I have no idea how the UM memory study messed up. Maybe the dogs were distracted somehow and lost interest. Or maybe the UM people need to go back to research school.
The Solar System
Most people know basic facts about the sun, the planets, the asteroid belt, and maybe the dwarf planets, such as Pluto and Ceres. However, the solar system is home to other objects, too — less well known, but still fascinating.
There is, for example, the Kuiper Belt, a huge region beyond Neptune composed of small chunks of frozen water, methane, and ammonia left over from the formation of the solar system.

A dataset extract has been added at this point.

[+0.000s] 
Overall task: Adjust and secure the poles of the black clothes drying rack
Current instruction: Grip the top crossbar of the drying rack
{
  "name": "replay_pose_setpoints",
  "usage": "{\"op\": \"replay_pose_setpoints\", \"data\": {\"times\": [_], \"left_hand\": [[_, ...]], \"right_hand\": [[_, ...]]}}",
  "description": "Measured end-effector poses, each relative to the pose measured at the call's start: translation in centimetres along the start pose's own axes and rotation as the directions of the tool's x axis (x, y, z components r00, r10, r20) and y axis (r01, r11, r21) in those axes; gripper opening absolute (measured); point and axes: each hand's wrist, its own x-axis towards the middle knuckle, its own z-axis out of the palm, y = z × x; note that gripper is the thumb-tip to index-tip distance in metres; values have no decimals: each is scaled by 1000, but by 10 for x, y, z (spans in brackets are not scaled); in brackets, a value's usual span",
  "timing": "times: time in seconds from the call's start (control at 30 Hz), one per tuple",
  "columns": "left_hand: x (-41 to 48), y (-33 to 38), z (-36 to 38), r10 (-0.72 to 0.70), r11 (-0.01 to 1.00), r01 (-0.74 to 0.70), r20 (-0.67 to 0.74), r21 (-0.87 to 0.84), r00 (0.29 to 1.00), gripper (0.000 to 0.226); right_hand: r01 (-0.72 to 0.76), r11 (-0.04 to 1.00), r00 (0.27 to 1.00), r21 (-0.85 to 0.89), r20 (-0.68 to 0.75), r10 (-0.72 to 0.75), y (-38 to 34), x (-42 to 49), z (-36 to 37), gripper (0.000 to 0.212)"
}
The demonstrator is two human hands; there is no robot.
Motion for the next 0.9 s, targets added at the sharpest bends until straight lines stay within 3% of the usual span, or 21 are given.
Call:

Then there is the Oort cloud, which at present is a theoretical concept. Even larger than the Kuiper Belt, it is a region of rocky and icy bits located far outside the solar system, but connected to it by gravity. The Oort cloud is thought to be the region where comets originate and reside.
The Kuiper Belt is a proven thing, and the Oort cloud is a theory. This is how you science.
Mark Twain, Inventor
In addition to being an author and humorist, Mark Twain (Samuel Langhorne Clemens, 1835-1910) was an inventor who held three patents.
His first patent, awarded in 1871, was for a cloth strap designed to tighten garments at the waist, replacing suspenders. The device didn't catch on for shirts and vests as Clemens intended, but the clasp on the strap proved ideal for brassieres. His design is still used on elastic bra straps today.
Clemens received a second patent in 1873 for a scrapbook with self-adhesive pages and a third patent in 1885 for a history trivia game. Both were relatively successful.
But a string of flops followed, and eventually, Clemens declared bankruptcy. Even though repaying his debts was not legally required, he went on a speaking tour in 1895 and raised enough money to settle them all.